Keleci[sözü] bilen kişinün yüzünü ağ[ak] ede bir söz,
Sözü pişirip diyenin işini sağ ede bir söz.
Söz ola kese savaşı, söz ola kese başı,
Söz ola ağılı[zehirli] aşı bal ile yağ ede bir söz.
Psikoloji, 3D/6D temelli, "Düşünce, Duygu ve Davranışlar"ımızı anlamaya, incelemeye ve altında yatan nedenleri bulmaya çalışan bir bilim dalıdır. Hiçbiri birbirinden bağımsız olmadığı gibi ayrı ayrı düşünmek de pek olanaklı değildir. Bu doğrultuda, son zamanlarda çok yoğun ilgi gören Sinir Dili Programlaması(SDP ya da NLP), çalışmalarının da en büyük aracı olan söz -ve her bir sözcük- ile, tüm hücrelerimizin ve beynimizin programlanabilmesi yoluyla yaşamımıza katacağı gelişmişliği, derinliği, kolaylığı ve rahatlığı sağlatan bir disiplin. SDP tüm eylemlerimiz ile ağzımızdan çıkan her sözün nasıl ve ne kadar bağlantısının olabileceğini anlatır. Ayağını sürüyerek yürüyen bir kişinin, sözlerinin de ağzından uzata uzata, yayılarak çıktığını görebilirsiniz (ya da tam tersi).

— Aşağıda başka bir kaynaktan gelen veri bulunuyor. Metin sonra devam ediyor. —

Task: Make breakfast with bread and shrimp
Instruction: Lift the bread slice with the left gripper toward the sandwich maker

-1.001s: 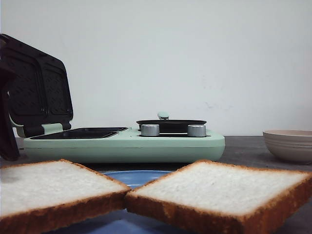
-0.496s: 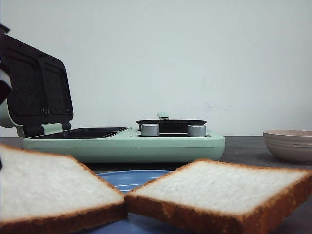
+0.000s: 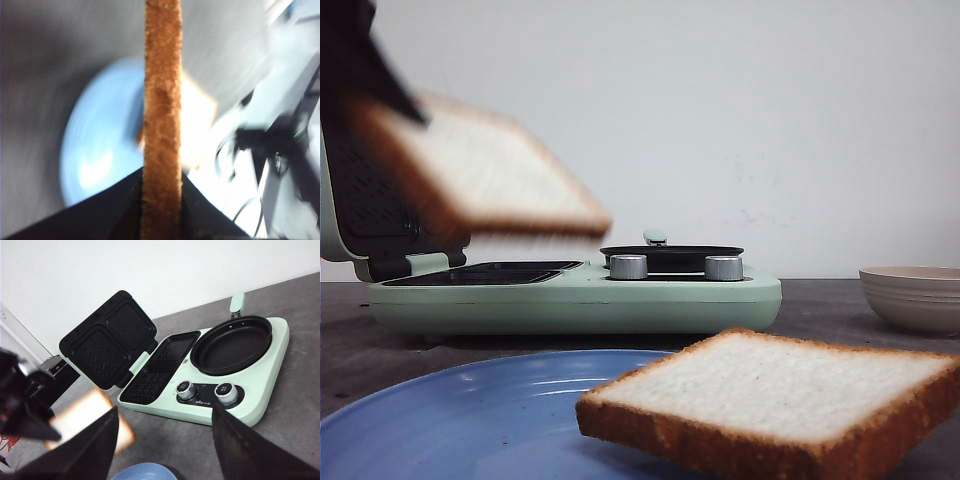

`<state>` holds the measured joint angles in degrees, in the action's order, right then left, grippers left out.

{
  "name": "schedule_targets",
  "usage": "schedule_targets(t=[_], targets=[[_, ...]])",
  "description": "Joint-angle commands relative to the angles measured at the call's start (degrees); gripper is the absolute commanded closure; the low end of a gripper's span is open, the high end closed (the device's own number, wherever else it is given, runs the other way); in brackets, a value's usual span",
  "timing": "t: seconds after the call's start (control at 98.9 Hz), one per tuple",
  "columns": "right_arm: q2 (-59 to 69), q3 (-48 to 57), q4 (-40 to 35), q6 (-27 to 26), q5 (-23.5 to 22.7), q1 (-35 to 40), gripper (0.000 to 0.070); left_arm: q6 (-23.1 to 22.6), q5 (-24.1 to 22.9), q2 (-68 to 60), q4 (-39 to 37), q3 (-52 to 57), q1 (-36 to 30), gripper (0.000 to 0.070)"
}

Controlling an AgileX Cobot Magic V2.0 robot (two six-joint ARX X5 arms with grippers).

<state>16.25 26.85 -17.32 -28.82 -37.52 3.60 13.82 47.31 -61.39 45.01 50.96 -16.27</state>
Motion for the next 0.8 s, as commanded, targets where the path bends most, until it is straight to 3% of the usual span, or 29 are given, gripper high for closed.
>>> schedule_targets(t=[0.0, 0.303, 0.445, 0.546, 0.688, 0.789], targets=[[0.07, 0.83, 0.57, -0.74, -0.09, 0.02, 0.0342, 2.64, -1.01, -0.33, -2.12, 3.37, -0.26, 0.0697], [0.07, 0.83, 0.57, -0.81, -0.02, 0.04, 0.0342, 5.16, -23.89, -2.34, -12.22, 13.73, -0.98, 0.0697], [0.07, 0.83, 0.68, -0.76, 0.02, 0.04, 0.0342, 5.14, -29.66, -6.36, -15.89, 17.49, -1.16, 0.0696], [0.07, 0.83, 1.03, -0.72, 0.09, 0.13, 0.0341, 5.01, -33.64, -11.02, -16.20, 21.18, -1.81, 0.0695], [0.07, 0.83, 0.96, -0.55, 0.46, 0.98, 0.0341, 4.07, -48.52, -18.60, -14.25, 27.39, -3.37, 0.0694], [0.07, 0.83, 0.96, -0.55, 0.46, 1.44, 0.0341, 1.77, -54.58, -24.24, -12.52, 31.74, -4.52, 0.0694]])
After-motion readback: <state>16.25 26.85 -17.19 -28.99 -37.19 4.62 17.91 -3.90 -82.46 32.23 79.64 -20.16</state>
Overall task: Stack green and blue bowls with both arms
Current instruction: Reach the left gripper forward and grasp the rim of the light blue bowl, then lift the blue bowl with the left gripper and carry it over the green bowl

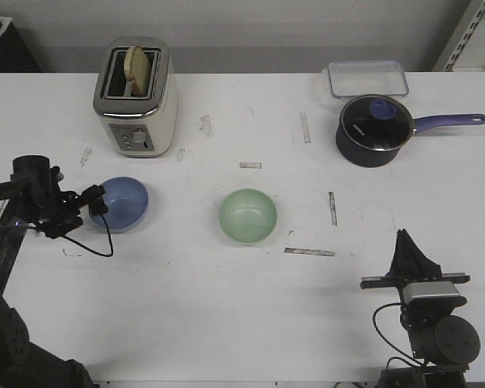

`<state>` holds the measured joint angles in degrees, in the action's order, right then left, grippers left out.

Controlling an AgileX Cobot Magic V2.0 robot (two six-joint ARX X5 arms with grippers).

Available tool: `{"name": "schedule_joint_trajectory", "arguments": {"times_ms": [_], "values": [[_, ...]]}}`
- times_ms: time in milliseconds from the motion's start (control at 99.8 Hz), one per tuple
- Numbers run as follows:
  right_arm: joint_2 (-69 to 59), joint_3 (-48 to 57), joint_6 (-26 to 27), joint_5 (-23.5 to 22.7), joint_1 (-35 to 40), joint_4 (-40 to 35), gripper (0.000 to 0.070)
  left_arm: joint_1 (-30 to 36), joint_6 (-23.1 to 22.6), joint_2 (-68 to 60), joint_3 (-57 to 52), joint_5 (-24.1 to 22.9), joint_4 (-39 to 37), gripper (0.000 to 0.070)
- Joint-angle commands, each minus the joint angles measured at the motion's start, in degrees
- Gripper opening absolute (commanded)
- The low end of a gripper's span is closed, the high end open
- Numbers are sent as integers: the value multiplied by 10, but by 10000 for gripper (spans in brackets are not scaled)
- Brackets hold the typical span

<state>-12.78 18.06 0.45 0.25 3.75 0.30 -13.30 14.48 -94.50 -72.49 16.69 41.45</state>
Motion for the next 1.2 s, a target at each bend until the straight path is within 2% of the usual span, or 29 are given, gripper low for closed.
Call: {"name": "schedule_joint_trajectory", "arguments": {"times_ms": [0,50,70,110,130,170,230,451,721,972,1192], "values": [[0,0,8,2,0,5,3,2,-3,-16,-11,2,-6,446],[0,0,8,2,0,5,2,3,-3,-21,-11,3,-14,428],[0,0,8,2,0,6,2,3,-3,-23,-12,2,-16,398],[0,0,8,2,0,5,3,3,-3,-26,-12,2,-23,295],[0,0,8,2,0,5,2,4,-3,-27,-12,3,-26,218],[0,0,8,2,0,5,3,6,-3,-28,-12,3,-28,122],[0,0,8,2,0,5,2,7,-3,-28,-12,3,-31,28],[0,0,8,2,0,6,3,19,-5,-23,-12,2,-29,0],[0,0,8,2,0,5,2,62,-2,-14,-101,3,61,1],[0,0,8,2,0,6,3,163,19,-14,-197,3,88,1],[0,0,8,2,0,6,2,294,63,-22,-206,3,35,1]]}}
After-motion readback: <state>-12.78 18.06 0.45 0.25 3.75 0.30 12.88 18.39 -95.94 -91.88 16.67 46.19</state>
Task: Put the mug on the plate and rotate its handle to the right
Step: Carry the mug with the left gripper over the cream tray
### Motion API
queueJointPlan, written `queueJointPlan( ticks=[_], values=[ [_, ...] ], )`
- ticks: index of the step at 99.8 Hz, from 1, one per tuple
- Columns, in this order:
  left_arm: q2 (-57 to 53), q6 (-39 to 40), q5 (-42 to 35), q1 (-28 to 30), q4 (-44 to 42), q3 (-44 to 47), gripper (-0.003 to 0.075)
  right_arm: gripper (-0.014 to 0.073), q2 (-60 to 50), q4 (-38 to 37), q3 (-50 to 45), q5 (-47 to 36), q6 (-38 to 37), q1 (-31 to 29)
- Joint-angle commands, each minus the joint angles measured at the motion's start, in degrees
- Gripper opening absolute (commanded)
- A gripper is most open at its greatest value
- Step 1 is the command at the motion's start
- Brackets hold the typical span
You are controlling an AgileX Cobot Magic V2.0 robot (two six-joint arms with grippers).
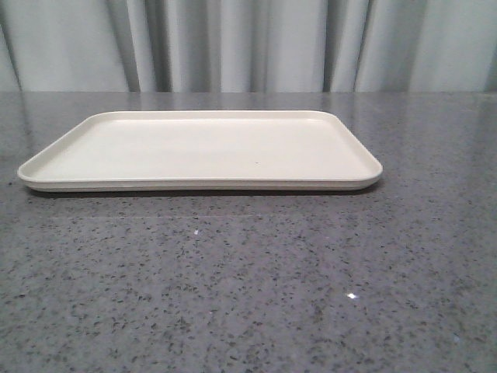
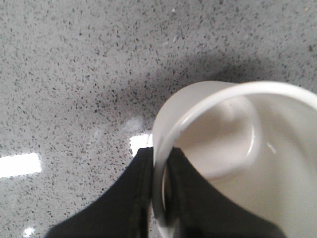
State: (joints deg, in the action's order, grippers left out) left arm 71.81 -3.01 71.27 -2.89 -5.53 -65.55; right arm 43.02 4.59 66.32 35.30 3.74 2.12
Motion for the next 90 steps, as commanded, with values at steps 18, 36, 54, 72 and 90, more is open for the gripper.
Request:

Yüzü asık birinin, her ne kadar hoş sözler kullansa bile sesinden psikolojik durumunu anlayabilirsiniz. Aynı bağlantılar dilimiz ve dişimize verdiğimiz önem için de geçerlidir. Diş fırçalama alışkanlığımız ile kullanacağımız sözcüklerin de bağlantısı vardır ve de dile, sözlerimize gösterdiğimiz özen ile diş fırçalama alışkanlığımızın. Dişimizin ne kadar önemli olduğunu biliriz fakat maalesef yeteri kadar özeni göstermeyiz.
Dile ve sözlerimize verdiğimiz önem ve duyarlılığımız nedir? Dilimizin de durumu aynı mı acaba? Aynı mı olmalı? Olmamalı mı? Peki nasıl? Bu durumu ne, kim, nasıl değiştirebilir? Tüm bu sorular ve benzerleri gibi daha birçok soruya verebileceğimiz yanıt aynıdır! KENDİMİZ!

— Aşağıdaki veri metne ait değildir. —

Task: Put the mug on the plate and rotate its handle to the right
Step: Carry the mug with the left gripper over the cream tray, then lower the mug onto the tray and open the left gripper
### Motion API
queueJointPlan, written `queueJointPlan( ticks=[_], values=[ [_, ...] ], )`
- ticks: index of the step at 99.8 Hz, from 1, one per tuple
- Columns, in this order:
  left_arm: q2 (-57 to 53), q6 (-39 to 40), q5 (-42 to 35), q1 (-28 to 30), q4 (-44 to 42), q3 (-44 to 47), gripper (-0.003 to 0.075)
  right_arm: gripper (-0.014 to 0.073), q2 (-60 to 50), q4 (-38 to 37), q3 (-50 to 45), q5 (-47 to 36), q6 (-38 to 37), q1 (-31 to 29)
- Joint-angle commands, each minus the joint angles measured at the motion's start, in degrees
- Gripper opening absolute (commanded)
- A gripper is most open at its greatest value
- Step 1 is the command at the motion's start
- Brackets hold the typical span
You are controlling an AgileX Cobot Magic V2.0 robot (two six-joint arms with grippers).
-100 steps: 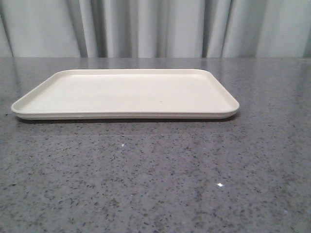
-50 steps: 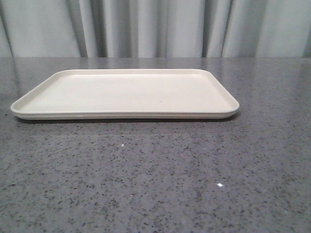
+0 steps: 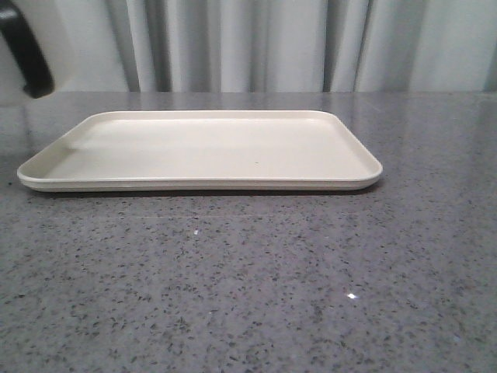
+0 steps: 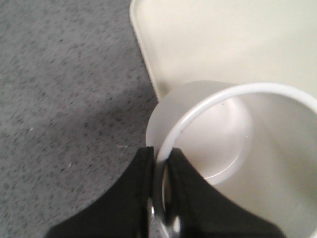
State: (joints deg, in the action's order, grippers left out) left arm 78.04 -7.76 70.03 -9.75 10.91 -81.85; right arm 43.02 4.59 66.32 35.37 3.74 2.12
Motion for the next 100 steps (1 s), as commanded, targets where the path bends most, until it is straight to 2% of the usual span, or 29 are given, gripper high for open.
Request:
queueJointPlan(
  ticks=[1,23,41,66,100],
  values=[
    [0.7,0.5,-2.7,-3.2,2.1,-3.9,-0.002,0.0497,0.3,-0.4,1.7,-4.4,0.5,0.1],
    [7.1,4.3,-4.7,-10.8,2.2,-7.2,-0.002,0.0497,0.3,-0.4,1.7,-4.0,0.5,0.1],
    [10.7,5.6,-9.0,-14.8,2.7,-7.3,-0.002,0.0497,0.3,-0.4,1.7,-3.0,0.5,0.1],
    [13.0,6.4,-14.2,-16.1,5.1,-7.4,-0.002,0.0497,0.3,-0.4,1.7,-2.5,0.5,0.1],
    [15.3,6.4,-13.7,-16.1,5.5,-8.2,-0.002,0.0497,0.3,-0.4,1.7,-2.0,0.5,0.1]
  ],
)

Yaşamımızda pek dikkat edilmeyen, çok fazla karıştırılan fakat hiçbir zaman karıştırılmaması gereken bazı noktalar vardır. Bunların en çok yaşandığı altı hassas nokta ve şu oniki kavramın da ayrıntılarına sahip olmalı ve önemine çok dikkat etmeliyiz.

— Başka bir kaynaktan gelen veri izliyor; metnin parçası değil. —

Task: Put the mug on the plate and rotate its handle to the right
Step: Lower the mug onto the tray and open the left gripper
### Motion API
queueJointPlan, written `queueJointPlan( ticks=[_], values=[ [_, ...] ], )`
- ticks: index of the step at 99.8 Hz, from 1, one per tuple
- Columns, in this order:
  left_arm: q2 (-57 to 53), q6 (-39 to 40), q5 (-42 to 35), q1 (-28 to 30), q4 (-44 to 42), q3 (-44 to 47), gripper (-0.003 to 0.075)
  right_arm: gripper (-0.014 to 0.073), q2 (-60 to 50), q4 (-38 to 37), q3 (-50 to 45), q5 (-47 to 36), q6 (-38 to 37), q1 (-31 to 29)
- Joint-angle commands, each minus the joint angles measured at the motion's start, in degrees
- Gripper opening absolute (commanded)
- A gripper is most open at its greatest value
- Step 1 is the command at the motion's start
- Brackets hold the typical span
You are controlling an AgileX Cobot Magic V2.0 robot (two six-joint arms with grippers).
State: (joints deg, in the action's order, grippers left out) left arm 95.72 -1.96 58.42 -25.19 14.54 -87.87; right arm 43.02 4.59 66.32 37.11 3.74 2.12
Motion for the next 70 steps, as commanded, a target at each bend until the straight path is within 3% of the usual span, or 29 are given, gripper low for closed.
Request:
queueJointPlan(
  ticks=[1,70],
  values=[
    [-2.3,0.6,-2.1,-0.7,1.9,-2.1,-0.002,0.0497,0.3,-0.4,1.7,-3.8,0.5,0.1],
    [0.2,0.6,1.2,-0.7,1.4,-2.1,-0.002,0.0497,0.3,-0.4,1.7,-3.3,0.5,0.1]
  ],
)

- BİRİNCİL OLAN(/Olma[ma]sı Gereken) ile
İKİNCİL OLAN (/Olma[ma]sı Gereken);
- AMAÇ ile ARAÇ;
- SÜREÇ ile SONUÇ (Merkezlilik);
- KURAM(TEORİ) ile UYGULAMA(PRATİK);
- KORGU ile KAYGI
Konuşmalarımız, değerlerimiz ve tutumlarımız bazen Genel'den hareket ederek Özel'e, bazen de Özel'den hareket ederek Genel'e giderek devam eder. Fakat farkında olunması gereken bu ikisinin arasındaki geçiştir. Geçişteki dikkatsizlikler çok büyük sorunlara dönüşebilirler. Konu ve kavramları ele alışımızdaki sıralamada neyin öncelikli olduğu ve olmadığı bilinci, durumun ya da konunun bir Araç mı, Amaç mı? olduğu sorusunun her an farkındalığımızda olması en dikkat edilmesi gereken noktalardandır. Süreç ve Sonuç’un birbirinden ayrı olmadığı, dengeli bir durumda olması, herhangi birinin üzerinde yoğunlaşmama gerekliliği de üzerinde titizlikle durulması gereken noktalardır. Kuram ile uygulamanın arasındaki farkların ve derecelerinin atlanmaması gerekir. Korku ve Kaygı arasındaki farkların (Belirginlik, Şiddet ve Süre) da bilincinde olarak korku ve kaygı yönetiminin elde tutulması, geleceğin olumsuzu “YA … [olursa]” üzerine değil, olumlu gelecek “… [’nın olmasını] İSTİYORUM” üzerinde durulması gerekmektedir.
Doğru, yerinde ve zamanında kullanım için yeğlenebilecek her sözcüğün değeri çok yüksektir. Kişisel ve toplumsal birliğimiz olan sözlükleri daha çok kullanmak, kitap okumak, düşünmek, araştırmak; sözcüklerin, terimlerin günlük hayatımızda, dilimizde yer almasını sağlamak en önemli sorumluluklarımızdandır. Toplumların en büyük serveti dilleri olduğu gibi, kişinin de en büyük değeri ve serveti dilidir.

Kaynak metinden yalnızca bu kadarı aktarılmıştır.